For neighbouring farmers living alongside mining projects, Mr Ramsey suggested a policy of “minimum set-backs” of 1km from the mining activity.
Rather than the PMO, he said it was “a fair compromise” for the mining company to make a comparable minimum offer on the affected paddocks falling within the 1km radius.
“The cash injection would then open up a range of opportunities to the landholder including re-location, extra land purchase in the local area or even entering into an agreement to keep farming the same land, but they would be guaranteed that they need live and farm no closer than one kilometre to the mine and highly likely to be significantly further,” he said.
“In any case they would negotiate from a position of much greater strength.”

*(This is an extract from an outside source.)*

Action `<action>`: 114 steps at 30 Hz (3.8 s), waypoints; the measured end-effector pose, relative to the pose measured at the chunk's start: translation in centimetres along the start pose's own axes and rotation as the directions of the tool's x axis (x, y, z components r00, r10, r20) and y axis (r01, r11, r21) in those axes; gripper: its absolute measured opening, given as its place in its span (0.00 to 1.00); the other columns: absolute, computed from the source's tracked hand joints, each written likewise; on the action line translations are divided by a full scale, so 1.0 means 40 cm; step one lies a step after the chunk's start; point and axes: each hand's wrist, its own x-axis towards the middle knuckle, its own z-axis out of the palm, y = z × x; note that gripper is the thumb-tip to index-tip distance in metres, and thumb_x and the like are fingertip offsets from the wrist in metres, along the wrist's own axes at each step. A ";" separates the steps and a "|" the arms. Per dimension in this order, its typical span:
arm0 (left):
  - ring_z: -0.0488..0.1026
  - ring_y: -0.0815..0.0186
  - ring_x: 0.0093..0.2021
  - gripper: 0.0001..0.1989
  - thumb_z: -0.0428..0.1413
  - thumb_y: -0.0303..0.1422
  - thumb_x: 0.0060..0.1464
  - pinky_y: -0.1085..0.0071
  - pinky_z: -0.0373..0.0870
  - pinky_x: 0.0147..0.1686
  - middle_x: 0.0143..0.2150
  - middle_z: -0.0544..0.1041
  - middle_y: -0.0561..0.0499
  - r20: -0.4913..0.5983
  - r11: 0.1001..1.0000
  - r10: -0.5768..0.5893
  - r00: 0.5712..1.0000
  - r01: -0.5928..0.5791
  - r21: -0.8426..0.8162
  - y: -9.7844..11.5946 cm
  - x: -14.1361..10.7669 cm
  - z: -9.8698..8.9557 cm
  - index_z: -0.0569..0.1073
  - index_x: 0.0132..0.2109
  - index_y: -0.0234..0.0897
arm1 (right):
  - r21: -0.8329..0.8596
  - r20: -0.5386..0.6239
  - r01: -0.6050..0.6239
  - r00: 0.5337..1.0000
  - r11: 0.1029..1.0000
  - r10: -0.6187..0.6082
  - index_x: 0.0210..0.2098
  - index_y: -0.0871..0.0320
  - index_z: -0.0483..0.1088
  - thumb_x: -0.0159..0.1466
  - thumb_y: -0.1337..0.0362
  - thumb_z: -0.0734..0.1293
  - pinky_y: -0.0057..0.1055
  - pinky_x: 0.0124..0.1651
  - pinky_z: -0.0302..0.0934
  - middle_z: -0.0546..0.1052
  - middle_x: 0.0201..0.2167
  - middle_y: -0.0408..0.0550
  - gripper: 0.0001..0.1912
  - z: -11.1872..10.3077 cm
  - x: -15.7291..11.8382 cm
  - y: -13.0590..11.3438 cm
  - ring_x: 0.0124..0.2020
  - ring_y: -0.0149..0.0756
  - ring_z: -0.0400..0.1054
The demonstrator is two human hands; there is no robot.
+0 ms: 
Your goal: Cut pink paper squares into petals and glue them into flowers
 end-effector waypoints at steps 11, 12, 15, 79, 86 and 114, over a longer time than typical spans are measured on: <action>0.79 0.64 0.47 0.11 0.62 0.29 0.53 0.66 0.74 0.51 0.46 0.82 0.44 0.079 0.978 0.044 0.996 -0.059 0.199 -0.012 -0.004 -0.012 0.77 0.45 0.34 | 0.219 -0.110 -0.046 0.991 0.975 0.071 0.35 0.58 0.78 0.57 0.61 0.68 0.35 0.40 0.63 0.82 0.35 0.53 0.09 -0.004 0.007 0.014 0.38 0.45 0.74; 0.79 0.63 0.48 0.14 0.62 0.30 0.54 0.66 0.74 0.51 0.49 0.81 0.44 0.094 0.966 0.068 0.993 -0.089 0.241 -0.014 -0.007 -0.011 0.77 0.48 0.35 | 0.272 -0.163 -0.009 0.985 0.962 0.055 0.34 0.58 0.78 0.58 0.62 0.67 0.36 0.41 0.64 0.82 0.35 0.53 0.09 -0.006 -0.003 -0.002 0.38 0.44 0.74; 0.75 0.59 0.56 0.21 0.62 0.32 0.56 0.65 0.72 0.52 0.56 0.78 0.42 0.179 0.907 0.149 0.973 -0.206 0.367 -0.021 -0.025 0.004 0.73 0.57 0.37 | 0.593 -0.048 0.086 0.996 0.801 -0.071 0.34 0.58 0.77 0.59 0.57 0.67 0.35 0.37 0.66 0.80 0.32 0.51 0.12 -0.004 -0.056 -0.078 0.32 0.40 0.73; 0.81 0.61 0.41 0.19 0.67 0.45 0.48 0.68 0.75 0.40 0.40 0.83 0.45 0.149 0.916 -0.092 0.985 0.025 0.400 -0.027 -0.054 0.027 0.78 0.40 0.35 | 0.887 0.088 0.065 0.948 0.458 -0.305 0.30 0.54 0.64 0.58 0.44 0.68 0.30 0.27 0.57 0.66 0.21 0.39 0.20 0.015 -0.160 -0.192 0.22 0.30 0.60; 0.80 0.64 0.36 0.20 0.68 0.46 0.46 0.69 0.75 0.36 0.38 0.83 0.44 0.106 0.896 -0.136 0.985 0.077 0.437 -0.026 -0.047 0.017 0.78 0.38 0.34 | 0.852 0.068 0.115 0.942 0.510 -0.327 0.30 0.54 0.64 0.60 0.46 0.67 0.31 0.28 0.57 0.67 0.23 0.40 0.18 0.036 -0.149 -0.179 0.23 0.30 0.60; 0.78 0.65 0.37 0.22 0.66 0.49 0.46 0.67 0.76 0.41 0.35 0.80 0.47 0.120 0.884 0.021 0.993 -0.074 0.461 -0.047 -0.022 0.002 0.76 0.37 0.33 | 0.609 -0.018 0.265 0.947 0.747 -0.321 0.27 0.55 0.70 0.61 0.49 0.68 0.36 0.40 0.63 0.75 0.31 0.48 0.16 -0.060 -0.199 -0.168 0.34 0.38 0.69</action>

Mr Ramsey said the rural community was “quite rightly” concerned about potential “deleterious effects” on the environment, of any proposed mines, including the management of underground aquifers, dust, noise, surface run-off and visual amenity.
But he said concerns about unacceptable environmental damage should not be confused with the right to mine “in the eyes of the law”.
“It is important though that these environmental concerns are addressed as a separate issue to the right to mine,” he said.
“The mining companies must be properly policed to ensure none of the conditions are breached and if they are, the government has the power to cause mining to cease until the issues are addressed.
“It is also important that the mining entity be responsible for the remediation of any possible damage incurred by poor adherence to the conditions of mining.”